What I Have Seen and Heard - Archbishop Gregory's Weekly Column

Print Issue: February 27, 1969

Catholic Social Services Coordinates Charity Activities

Within recent years there has risen, understandably, a feeling that because of increased governmental assumption of responsibility for the unfortunate and afflicted, the need for the voluntary welfare agency has diminished. On the contrary, the historic role of private social services must be strengthened lest the quality of love be taken out of the means and hearts of people and it becomes only a cold function of bureaucracy.

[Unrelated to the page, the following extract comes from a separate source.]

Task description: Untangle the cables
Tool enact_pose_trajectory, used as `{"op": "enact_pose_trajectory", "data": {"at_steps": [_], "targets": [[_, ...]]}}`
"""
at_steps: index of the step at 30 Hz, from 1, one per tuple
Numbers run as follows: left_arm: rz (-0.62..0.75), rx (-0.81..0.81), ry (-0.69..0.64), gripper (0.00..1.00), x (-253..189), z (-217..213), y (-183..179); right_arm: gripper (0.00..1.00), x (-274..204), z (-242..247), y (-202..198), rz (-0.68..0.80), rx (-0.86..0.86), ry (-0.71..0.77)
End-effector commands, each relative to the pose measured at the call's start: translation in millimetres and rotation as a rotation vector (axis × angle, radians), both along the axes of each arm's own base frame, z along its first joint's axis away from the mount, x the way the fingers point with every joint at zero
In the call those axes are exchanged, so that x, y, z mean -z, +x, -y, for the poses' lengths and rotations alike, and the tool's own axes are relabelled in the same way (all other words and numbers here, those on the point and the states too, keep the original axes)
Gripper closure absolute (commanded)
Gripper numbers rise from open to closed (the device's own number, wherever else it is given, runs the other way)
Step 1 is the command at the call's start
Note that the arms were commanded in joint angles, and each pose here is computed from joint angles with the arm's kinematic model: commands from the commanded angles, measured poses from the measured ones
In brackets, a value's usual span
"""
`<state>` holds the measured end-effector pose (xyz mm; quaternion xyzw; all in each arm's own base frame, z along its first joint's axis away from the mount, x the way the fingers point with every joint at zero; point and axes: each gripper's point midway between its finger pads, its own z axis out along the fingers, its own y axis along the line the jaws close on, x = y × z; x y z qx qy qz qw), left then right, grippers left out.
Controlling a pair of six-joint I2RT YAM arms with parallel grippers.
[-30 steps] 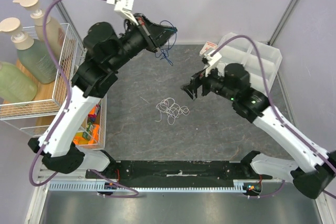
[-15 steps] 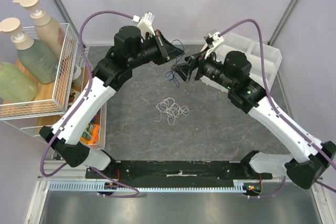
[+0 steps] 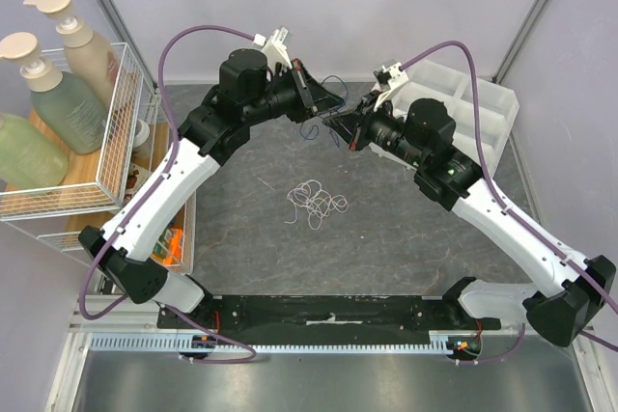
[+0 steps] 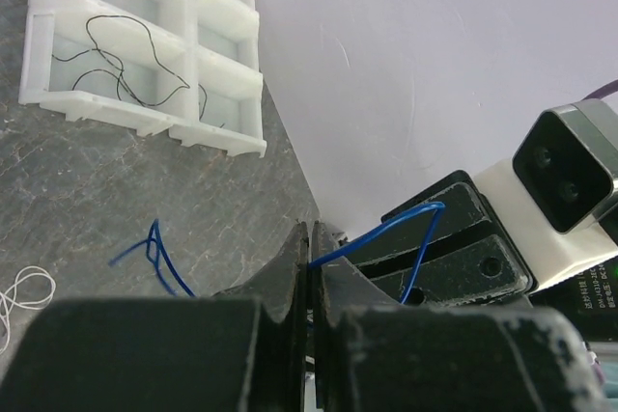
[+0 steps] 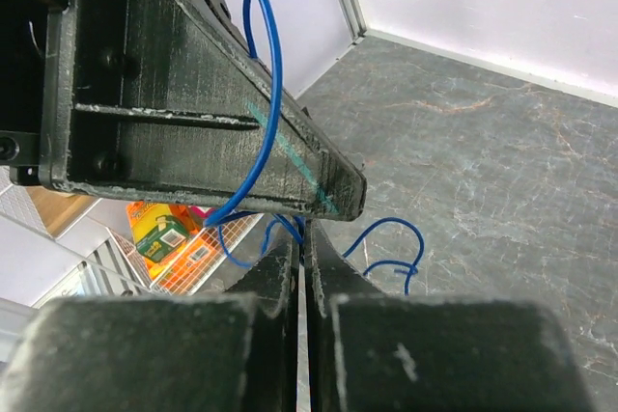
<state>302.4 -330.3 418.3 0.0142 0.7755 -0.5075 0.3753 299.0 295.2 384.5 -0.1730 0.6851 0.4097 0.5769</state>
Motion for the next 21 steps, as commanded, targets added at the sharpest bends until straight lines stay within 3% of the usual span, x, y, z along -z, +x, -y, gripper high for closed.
{"op": "enact_pose_trajectory", "data": {"at_steps": [1, 3, 5, 9, 16, 21], "targets": [[0.044, 0.017, 0.005, 0.92, -3.3, 0.2, 0.7, 1.00, -22.4, 9.5, -2.0, 0.060, 0.031, 0.030], [0.067, -0.035, 0.041, 0.66, 1.0, -8.8, 6.9, 1.00, -11.7, 13.6, 0.3, 0.027, 0.056, -0.001], [0.093, -0.072, 0.076, 0.53, 8.7, -18.0, 11.1, 1.00, -4.5, 19.4, 1.3, 0.011, 0.082, -0.027], [0.169, -0.138, 0.189, 0.14, 27.7, -43.0, 14.9, 1.00, 9.6, 42.3, 11.0, -0.037, 0.208, -0.070], [0.319, -0.288, 0.444, 0.14, 48.3, -118.3, 1.2, 1.00, 45.8, 133.0, 52.1, -0.141, 0.642, -0.204], [0.407, -0.220, 0.458, 0.15, 46.2, -129.6, -27.7, 1.00, 68.1, 216.5, 93.2, -0.229, 0.911, -0.250]]}}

Today, more than ever before, the quality of love must be emphasized,. The massive social problems of our times call for a persona to person responsibility that can never be delegated to government. Only the pooling of all available resources, church, government, individual, public and private-is capable of fully achieving the aims of modern society. It is the especial role of the Department of Catholic Social Services and its divisions to help provide the humanizing cushion between the distressing human problems of life and the sometimes cold and often inhuman legislated programs designed to help to alleviate their needs.

The Department of Catholic Social Services, which is located at 329 Ivy Street, N.E., was founded on December 8, 1966. As the central coordinating body for the network of charitable activities in the archdiocese, it bears the responsibility for the administration, planning, development, and unification of its divisions. The priest secretary directly responsible to the Archdiocesan Board of Catholic Social Services, a group of elected members chosen from the parishes of the archdiocese. Father James F. Scherer is the priest-secretary and Mr. John A. Ferguson is the chairman of the board. The board reviews the incidence of need as it now exists for the purpose of planning changes and future expansion of services and facilities.

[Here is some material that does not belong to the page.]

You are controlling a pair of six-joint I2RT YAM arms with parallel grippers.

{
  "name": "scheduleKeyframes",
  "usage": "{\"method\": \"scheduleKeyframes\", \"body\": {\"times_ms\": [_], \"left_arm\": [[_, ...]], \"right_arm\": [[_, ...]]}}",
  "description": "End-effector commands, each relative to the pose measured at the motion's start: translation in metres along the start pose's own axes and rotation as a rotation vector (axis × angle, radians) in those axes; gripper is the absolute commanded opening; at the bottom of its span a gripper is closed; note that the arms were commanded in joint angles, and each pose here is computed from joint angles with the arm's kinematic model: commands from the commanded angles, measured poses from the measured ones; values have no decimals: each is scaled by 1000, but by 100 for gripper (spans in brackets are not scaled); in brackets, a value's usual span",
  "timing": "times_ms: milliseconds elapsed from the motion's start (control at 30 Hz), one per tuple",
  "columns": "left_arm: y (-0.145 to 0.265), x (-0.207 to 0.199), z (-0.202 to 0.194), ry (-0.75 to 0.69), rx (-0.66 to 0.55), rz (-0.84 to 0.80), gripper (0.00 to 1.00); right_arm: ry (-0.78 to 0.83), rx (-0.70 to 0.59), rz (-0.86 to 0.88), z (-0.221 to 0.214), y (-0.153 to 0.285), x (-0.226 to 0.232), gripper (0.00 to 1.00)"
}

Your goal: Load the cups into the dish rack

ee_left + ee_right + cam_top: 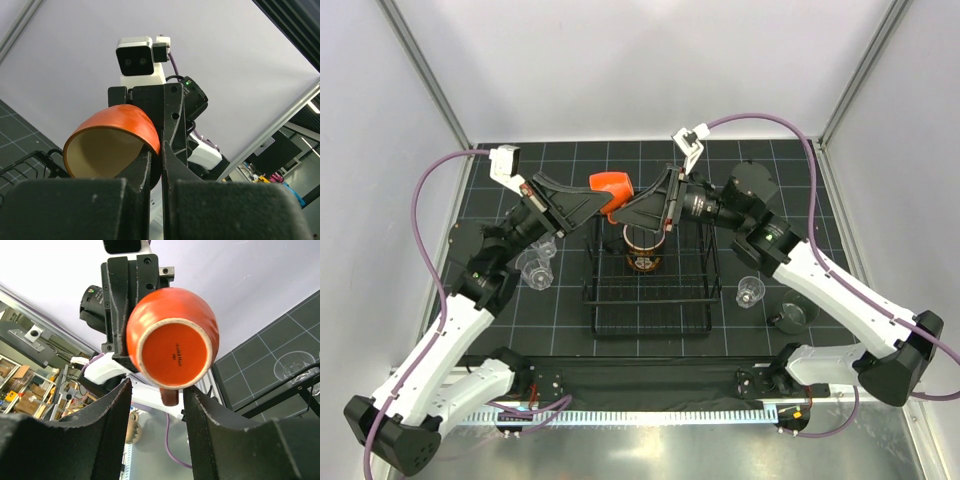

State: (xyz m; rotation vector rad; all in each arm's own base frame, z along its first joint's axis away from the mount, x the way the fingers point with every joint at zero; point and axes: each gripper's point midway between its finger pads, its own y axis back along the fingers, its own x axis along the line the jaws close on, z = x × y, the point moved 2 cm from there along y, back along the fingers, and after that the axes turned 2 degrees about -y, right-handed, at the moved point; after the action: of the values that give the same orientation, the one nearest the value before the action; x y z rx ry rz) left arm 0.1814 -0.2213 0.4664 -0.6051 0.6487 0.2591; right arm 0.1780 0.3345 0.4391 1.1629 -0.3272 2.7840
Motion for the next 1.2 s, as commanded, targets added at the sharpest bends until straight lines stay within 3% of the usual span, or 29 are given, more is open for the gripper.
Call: {"method": "scheduleKeyframes", "body": {"times_ms": [0,200,300,400,467,500,533,567,633,767,933,1067,1167], "left_arm": [[3,-18,9,-24,-39,-40,0],[2,-18,11,-15,-50,-39,0],[3,-15,8,-1,-44,-33,0],[4,-14,6,6,-44,-30,0],[6,-8,6,3,-57,-4,2],[8,3,2,21,-46,60,9],[12,5,4,16,-62,96,22],[14,13,11,-14,-104,156,46],[25,22,8,-25,-100,250,52],[46,33,15,-112,-128,413,73],[73,50,16,-174,-98,625,74],[80,48,14,-222,-59,651,73],[86,48,15,-249,-67,666,73]], "right_arm": [[40,-45,69,14,-9,19,47],[40,-63,73,16,-14,16,36],[46,-78,61,18,-15,13,24],[49,-89,48,19,-14,12,5],[63,-92,28,19,-14,8,4],[92,-82,8,18,-12,5,4],[108,-80,-12,18,-11,3,4],[123,-104,-51,23,-10,-1,4],[191,-111,-128,26,-2,-10,4],[315,-150,-295,50,12,-26,4],[441,-182,-555,94,55,-75,4],[447,-260,-749,147,121,-128,4],[462,-248,-842,165,150,-169,4]]}}
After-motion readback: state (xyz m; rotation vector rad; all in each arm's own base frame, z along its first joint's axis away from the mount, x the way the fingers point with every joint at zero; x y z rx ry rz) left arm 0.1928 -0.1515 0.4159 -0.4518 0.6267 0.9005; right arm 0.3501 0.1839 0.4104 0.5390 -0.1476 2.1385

Moreover, the department represents its division before government and assists them in meeting their operating expenses and initiating needed new programs.

Recognizing that the department, through its divisions, must embrace every phase of human life that has been the quality of love must be marred by conflict, poverty, penury, illness, and other human trials, it has under its scope the following-Catholic Family Services of Atlanta, Inc. The Division of Resettlement, the Central Office of the Saint Vincent de Paul Society, the Village of Saint Joseph, the Office of Urban and Rural Concern, The Agency For Exceptional Children, and The Franciscan Sisters Project. Each of these divisions will be discussed separately in this series of articles.

There are no instant cures for today’s difficult social problems. The first step is to care. To care enough, in the words of Pope Paul VI, to build “a world where every man, no matter what his race, religion or nationality, can live a fully human life, freed from servitude imposed on him by other men or by natural forces over which he has not sufficient control.”

The business of helping people in our day is so gigantic that it entails working with other people of all walks of life, of varying creeds and races, toward a common goal-the solution of community problems on a community level.

The department represents the archdiocese and its people to many other agencies and institutions in our great city of Atlanta.

The department attempts to be a people to people organization. People and their problems are the reason for its being and it is on people-the people of our archdiocese-that we depend for the means to carry out our mission.